HOW TO COMPLETE THIS TASK — Make an exact copy of every entry, leaving the pictures out.

DATASET ENTRIES —
---------------

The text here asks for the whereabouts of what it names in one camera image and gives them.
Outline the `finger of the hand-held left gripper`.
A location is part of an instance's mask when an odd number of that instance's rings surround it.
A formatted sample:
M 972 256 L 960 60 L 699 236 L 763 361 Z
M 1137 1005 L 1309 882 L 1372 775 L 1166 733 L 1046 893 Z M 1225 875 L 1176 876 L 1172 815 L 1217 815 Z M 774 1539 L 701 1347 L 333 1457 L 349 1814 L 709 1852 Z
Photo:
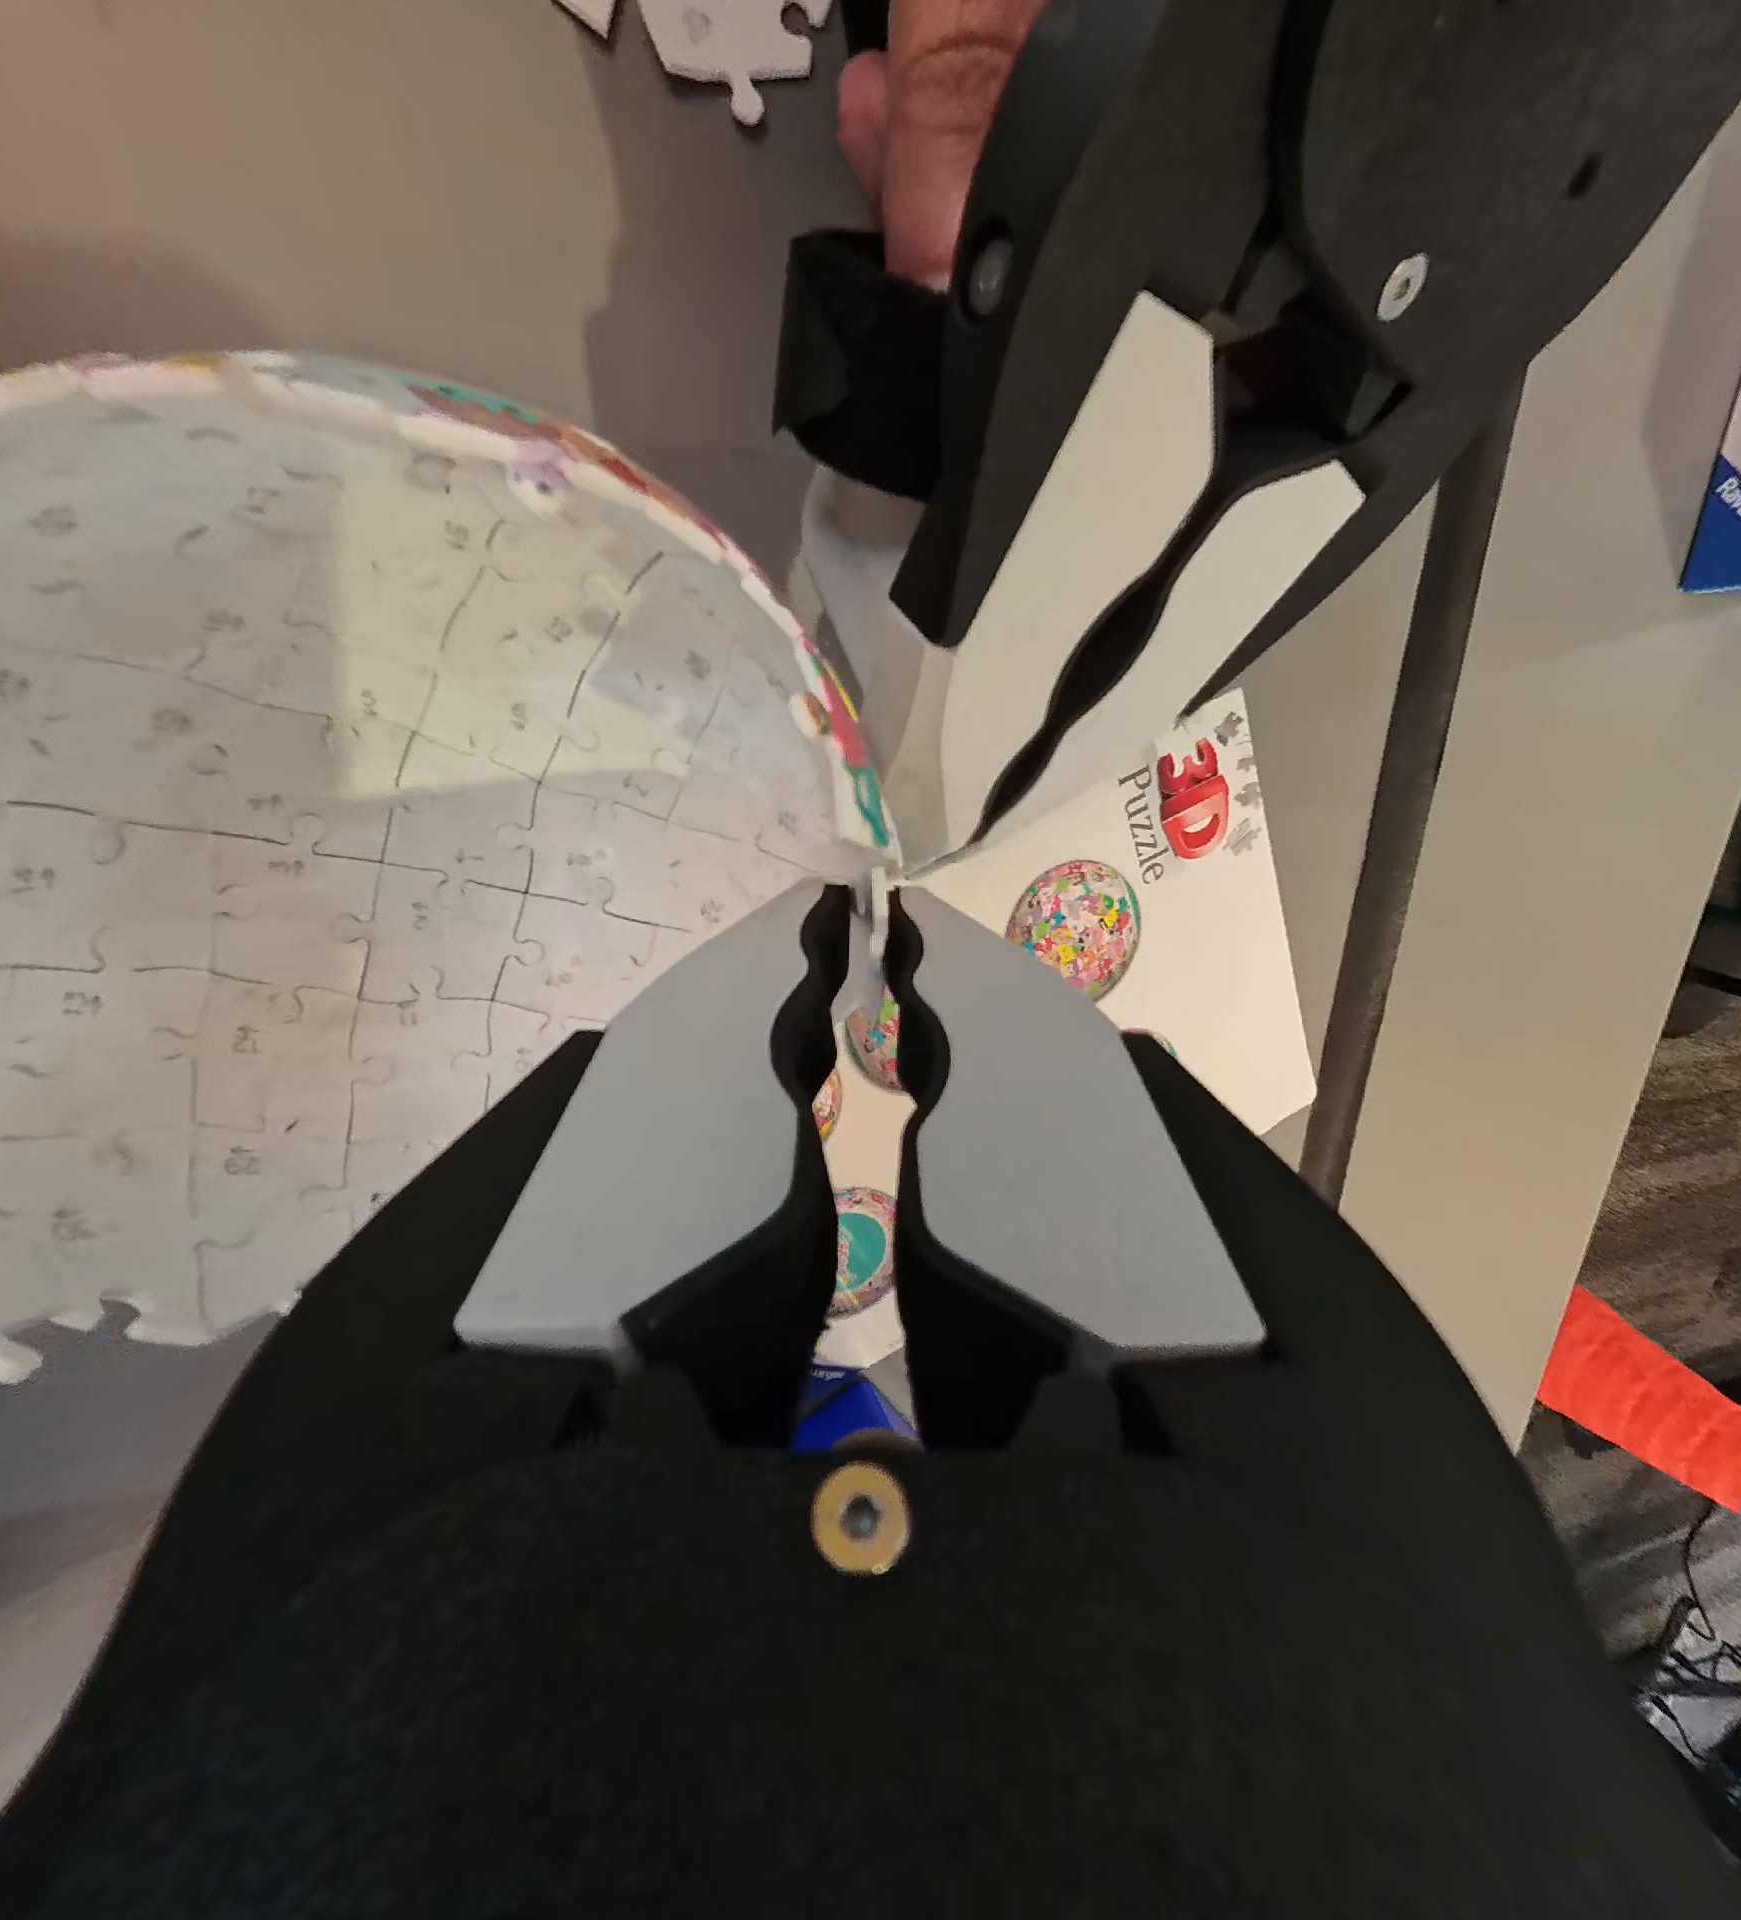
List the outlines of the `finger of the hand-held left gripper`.
M 965 842 L 1028 825 L 1125 769 L 1206 691 L 1360 513 L 1338 462 L 1163 534 L 1134 491 L 1038 506 L 965 636 Z
M 1135 296 L 964 641 L 925 641 L 895 607 L 893 576 L 869 599 L 867 737 L 902 876 L 985 834 L 1098 619 L 1191 516 L 1216 466 L 1214 356 L 1200 324 Z

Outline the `white curved puzzle dome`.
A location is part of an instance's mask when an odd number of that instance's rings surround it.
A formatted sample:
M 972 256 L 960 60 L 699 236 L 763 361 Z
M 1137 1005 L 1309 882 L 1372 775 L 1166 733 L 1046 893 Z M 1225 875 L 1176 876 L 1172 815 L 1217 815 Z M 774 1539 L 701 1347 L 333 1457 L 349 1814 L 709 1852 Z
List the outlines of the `white curved puzzle dome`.
M 892 859 L 835 671 L 613 443 L 273 352 L 0 375 L 0 1380 L 285 1310 L 576 1032 Z

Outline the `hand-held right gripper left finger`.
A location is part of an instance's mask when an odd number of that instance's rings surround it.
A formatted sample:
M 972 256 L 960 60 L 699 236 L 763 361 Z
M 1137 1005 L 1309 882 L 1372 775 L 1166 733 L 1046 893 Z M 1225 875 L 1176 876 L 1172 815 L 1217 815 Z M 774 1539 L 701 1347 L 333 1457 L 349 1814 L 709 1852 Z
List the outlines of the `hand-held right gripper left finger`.
M 667 1369 L 721 1440 L 786 1448 L 835 1296 L 815 1101 L 853 898 L 801 880 L 605 1030 L 458 1309 L 478 1350 Z

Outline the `person's left hand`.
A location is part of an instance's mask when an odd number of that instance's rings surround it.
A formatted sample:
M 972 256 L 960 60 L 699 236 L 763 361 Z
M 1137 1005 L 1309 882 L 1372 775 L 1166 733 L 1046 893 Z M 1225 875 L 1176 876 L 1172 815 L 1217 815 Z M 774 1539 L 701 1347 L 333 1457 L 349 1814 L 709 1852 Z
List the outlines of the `person's left hand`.
M 980 154 L 1041 2 L 893 2 L 883 48 L 853 54 L 837 138 L 892 276 L 950 288 Z

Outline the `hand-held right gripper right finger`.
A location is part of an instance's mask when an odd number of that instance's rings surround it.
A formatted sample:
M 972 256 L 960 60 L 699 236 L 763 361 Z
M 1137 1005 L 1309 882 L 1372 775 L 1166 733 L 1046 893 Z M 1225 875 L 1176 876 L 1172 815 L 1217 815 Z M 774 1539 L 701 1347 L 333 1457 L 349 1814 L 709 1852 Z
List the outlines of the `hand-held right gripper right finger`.
M 895 1278 L 923 1447 L 1001 1453 L 1049 1380 L 1265 1354 L 1266 1323 L 1121 1034 L 935 893 L 886 975 L 914 1113 Z

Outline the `tall orange traffic cone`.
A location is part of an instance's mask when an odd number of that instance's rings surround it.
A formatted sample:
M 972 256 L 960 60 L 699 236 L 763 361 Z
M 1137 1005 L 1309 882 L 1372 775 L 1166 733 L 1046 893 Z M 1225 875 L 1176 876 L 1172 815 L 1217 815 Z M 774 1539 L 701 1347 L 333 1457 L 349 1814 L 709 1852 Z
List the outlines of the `tall orange traffic cone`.
M 1741 1518 L 1741 1404 L 1574 1286 L 1537 1404 Z

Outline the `puzzle instruction leaflet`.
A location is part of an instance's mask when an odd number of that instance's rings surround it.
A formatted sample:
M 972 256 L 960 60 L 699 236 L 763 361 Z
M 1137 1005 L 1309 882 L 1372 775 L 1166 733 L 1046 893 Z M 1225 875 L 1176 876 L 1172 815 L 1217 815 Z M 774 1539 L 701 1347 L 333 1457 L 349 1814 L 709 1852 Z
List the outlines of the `puzzle instruction leaflet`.
M 1240 687 L 1116 780 L 932 876 L 954 908 L 1185 1064 L 1256 1135 L 1316 1091 L 1266 801 Z M 835 1185 L 837 1278 L 792 1444 L 917 1436 L 895 1295 L 895 1200 L 914 1103 L 897 1016 L 853 1014 L 815 1103 Z

---------------

ANSWER TO THE PROBLEM —
The text here asks for the whereabouts of what it names in one camera image and gives them.
Outline the `finger of the hand-held left gripper`.
A location is part of an instance's mask when an odd number of that instance's rings surround it.
A formatted sample:
M 972 256 L 960 60 L 699 236 L 763 361 Z
M 1137 1005 L 1309 882 L 1372 775 L 1166 733 L 1046 893 Z M 1225 875 L 1176 876 L 1172 815 L 1217 815 Z M 774 1539 L 701 1347 L 333 1457 L 349 1814 L 709 1852 Z
Photo:
List the outlines of the `finger of the hand-held left gripper`.
M 965 842 L 1028 825 L 1125 769 L 1206 691 L 1360 513 L 1338 462 L 1163 534 L 1134 491 L 1038 506 L 965 636 Z
M 1135 296 L 964 641 L 925 641 L 895 607 L 893 576 L 869 599 L 867 737 L 902 876 L 985 834 L 1098 619 L 1191 516 L 1216 466 L 1214 356 L 1200 324 Z

Outline the `white curved puzzle dome`.
A location is part of an instance's mask when an odd number of that instance's rings surround it.
A formatted sample:
M 972 256 L 960 60 L 699 236 L 763 361 Z
M 1137 1005 L 1309 882 L 1372 775 L 1166 733 L 1046 893 Z M 1225 875 L 1176 876 L 1172 815 L 1217 815 Z M 774 1539 L 701 1347 L 333 1457 L 349 1814 L 709 1852 Z
List the outlines of the `white curved puzzle dome`.
M 892 859 L 835 671 L 613 443 L 273 352 L 0 375 L 0 1380 L 285 1310 L 576 1032 Z

Outline the `hand-held right gripper left finger`.
A location is part of an instance's mask when an odd number of that instance's rings surround it.
A formatted sample:
M 972 256 L 960 60 L 699 236 L 763 361 Z
M 1137 1005 L 1309 882 L 1372 775 L 1166 733 L 1046 893 Z M 1225 875 L 1176 876 L 1172 815 L 1217 815 Z M 774 1539 L 701 1347 L 333 1457 L 349 1814 L 709 1852 Z
List the outlines of the `hand-held right gripper left finger`.
M 667 1369 L 721 1440 L 786 1448 L 835 1296 L 815 1101 L 853 898 L 801 880 L 605 1030 L 458 1309 L 478 1350 Z

Outline the `person's left hand`.
A location is part of an instance's mask when an odd number of that instance's rings surround it.
A formatted sample:
M 972 256 L 960 60 L 699 236 L 763 361 Z
M 1137 1005 L 1309 882 L 1372 775 L 1166 733 L 1046 893 Z M 1225 875 L 1176 876 L 1172 815 L 1217 815 Z M 774 1539 L 701 1347 L 333 1457 L 349 1814 L 709 1852 Z
List the outlines of the `person's left hand`.
M 980 154 L 1041 2 L 893 2 L 883 48 L 853 54 L 837 138 L 892 276 L 950 288 Z

Outline the `hand-held right gripper right finger`.
A location is part of an instance's mask when an odd number of that instance's rings surround it.
A formatted sample:
M 972 256 L 960 60 L 699 236 L 763 361 Z
M 1137 1005 L 1309 882 L 1372 775 L 1166 733 L 1046 893 Z M 1225 875 L 1176 876 L 1172 815 L 1217 815 Z M 774 1539 L 701 1347 L 333 1457 L 349 1814 L 709 1852 Z
List the outlines of the `hand-held right gripper right finger`.
M 895 1278 L 923 1447 L 1001 1453 L 1049 1380 L 1265 1354 L 1266 1323 L 1121 1034 L 935 893 L 886 975 L 914 1113 Z

Outline the `tall orange traffic cone`.
A location is part of an instance's mask when an odd number of that instance's rings surround it.
A formatted sample:
M 972 256 L 960 60 L 699 236 L 763 361 Z
M 1137 1005 L 1309 882 L 1372 775 L 1166 733 L 1046 893 Z M 1225 875 L 1176 876 L 1172 815 L 1217 815 Z M 774 1539 L 701 1347 L 333 1457 L 349 1814 L 709 1852 Z
List the outlines of the `tall orange traffic cone`.
M 1741 1518 L 1741 1404 L 1574 1286 L 1537 1404 Z

Outline the `puzzle instruction leaflet`.
A location is part of an instance's mask when an odd number of that instance's rings surround it.
A formatted sample:
M 972 256 L 960 60 L 699 236 L 763 361 Z
M 1137 1005 L 1309 882 L 1372 775 L 1166 733 L 1046 893 Z M 1225 875 L 1176 876 L 1172 815 L 1217 815 Z M 774 1539 L 701 1347 L 333 1457 L 349 1814 L 709 1852 Z
List the outlines of the `puzzle instruction leaflet`.
M 1240 687 L 1116 780 L 932 876 L 954 908 L 1185 1064 L 1256 1135 L 1316 1091 L 1266 801 Z M 835 1185 L 837 1278 L 792 1444 L 917 1436 L 895 1295 L 895 1200 L 914 1103 L 897 1016 L 853 1014 L 815 1103 Z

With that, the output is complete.